Now would you email the company to tell them of their mistake or keep quite? I will say this bonus CD could possibly be worth some money.


----------



## Marinera (May 13, 2016)

I'd let them know


----------



## Dan Ante (May 4, 2016)

Yep tell them ...


----------



## Manxfeeder (Oct 19, 2010)

I agree. Let them know. Then they can be magmanimous and let you keep it, which makes for good will among their customer base, and they can also get on their quality control.


----------



## Pugg (Aug 8, 2014)

Honesty first. ...................


----------



## CDs (May 2, 2016)

Manxfeeder said:


> I agree. Let them know. Then they can be magmanimous and let you keep it, which makes for good will among their customer base, and they can also get on their quality control.
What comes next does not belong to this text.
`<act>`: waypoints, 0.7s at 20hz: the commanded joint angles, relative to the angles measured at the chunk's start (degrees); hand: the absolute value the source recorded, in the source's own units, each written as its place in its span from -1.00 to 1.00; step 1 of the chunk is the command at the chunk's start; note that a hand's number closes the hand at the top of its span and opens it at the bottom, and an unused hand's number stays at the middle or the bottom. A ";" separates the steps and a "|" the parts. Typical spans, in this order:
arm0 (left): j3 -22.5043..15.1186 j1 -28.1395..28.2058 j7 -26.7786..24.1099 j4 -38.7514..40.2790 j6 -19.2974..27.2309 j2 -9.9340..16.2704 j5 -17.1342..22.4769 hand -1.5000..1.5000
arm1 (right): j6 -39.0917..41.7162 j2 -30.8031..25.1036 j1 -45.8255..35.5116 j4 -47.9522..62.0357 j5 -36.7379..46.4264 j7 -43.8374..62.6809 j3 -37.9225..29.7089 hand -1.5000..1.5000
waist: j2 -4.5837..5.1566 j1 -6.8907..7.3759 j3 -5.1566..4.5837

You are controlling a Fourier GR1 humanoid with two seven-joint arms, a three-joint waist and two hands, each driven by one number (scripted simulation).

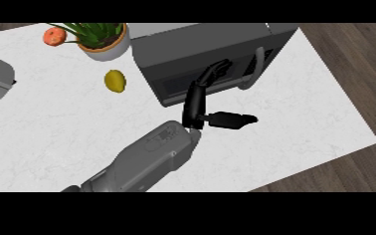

Nope. They made me send it back.


----------



## TurnaboutVox (Sep 22, 2013)

CDs said:


> Nope. They made me send it back.


I hope they paid the postage / shipping charge.


----------



## Manxfeeder (Oct 19, 2010)

CDs said:


> Nope. They made me send it back.


Oh, well, maybe Santa will give them a lump of coal.


----------



## CDs (May 2, 2016)

TurnaboutVox said:


> I hope they paid the postage / shipping charge.


Yes they did.......


----------



## Marinera (May 13, 2016)

Well done, it looks like they really needed this cd even with extra expense of a free postage.


----------



## Taggart (Feb 14, 2013)

Congratulations on doing the right thing.


----------